Gaining acceptance and avoiding rejection is arguably one the most fundamental and challenging relational tasks that we face. Given the importance of close relationships, an especially serious threat is rejection, real or imagined, by significant others. Considerable research supports the idea that prolonged exposure to harsh rejection can have deleterious effects on one's physical and emotional wellbeing (Baumeister & Leary, 1995; see Dickerson & Kemeny 2004, for a full review). Research also suggests that early experiences with rejection can result in a bias to anxiously expect and readily perceive rejection in other's behavior - a disposition known to derail interpersonal relationships. This phenomenon is known as Rejection Sensitivity (RS; Feldman & Downey, 1994; Downey & Feldman, 1996).
There have been important advances in understanding psychological and physiological responses to interpersonal rejection (e.g., Downey & Feldman, 1996; Downey, Mougios, Ayduk, London, & Shoda, 2004; Dickerson & Kemney, 2004; Romero-Canyas & Downey, 2005; Powers, Pietromonaco, Gunlicks, Sayer, 2006; Richman & Leary, 2009). However, relatively less is known about patterns of attentional processes underlying reactions to rejection cues and events, as well as the extent to which RS impacts learning and memory. These unanswered questions are of critical importance as theory and research suggests that information-processing biases may provide an explanation for the maintenance of RS and disorders like social phobia and anxiety that share many of the characteristics of rejection sensitive individuals (See Bar Haim et al., 2007 for a meta-analytic review).
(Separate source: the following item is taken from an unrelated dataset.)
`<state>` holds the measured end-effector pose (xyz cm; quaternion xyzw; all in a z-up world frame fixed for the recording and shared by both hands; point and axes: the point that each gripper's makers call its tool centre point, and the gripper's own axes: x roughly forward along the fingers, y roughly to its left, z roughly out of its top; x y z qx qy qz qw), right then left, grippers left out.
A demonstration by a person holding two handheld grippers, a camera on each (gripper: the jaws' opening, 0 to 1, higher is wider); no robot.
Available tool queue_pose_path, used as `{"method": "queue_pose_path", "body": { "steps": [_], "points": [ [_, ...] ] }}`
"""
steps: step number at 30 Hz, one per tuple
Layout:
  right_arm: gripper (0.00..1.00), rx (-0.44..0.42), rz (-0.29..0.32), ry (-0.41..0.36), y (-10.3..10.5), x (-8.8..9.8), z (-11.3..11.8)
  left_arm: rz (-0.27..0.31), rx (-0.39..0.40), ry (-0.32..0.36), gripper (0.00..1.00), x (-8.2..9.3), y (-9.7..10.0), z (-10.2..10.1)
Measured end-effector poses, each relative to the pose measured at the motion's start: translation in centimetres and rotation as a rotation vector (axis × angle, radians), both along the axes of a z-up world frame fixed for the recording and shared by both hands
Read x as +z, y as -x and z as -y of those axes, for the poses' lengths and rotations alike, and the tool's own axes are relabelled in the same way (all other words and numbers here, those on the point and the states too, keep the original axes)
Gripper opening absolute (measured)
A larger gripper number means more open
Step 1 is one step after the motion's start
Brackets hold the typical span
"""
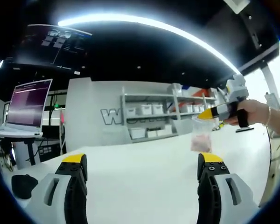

Study 1 uses a well-established attentional control paradigm (Attentional Network Task - ANT; Fan et al., 2002) to assess the relationship between RS and basic attentional mechanisms for alerting, orienting, and executive control. Results from study 1 suggest that RS is not associated with the functioning of attentional networks important for alerting, orienting, and executive control, raising the possibility that RS operates as a distinct system that interacts with attentional networks to influence attention deployment in the presence of social threat cues. This hypothesis is tested in study 2.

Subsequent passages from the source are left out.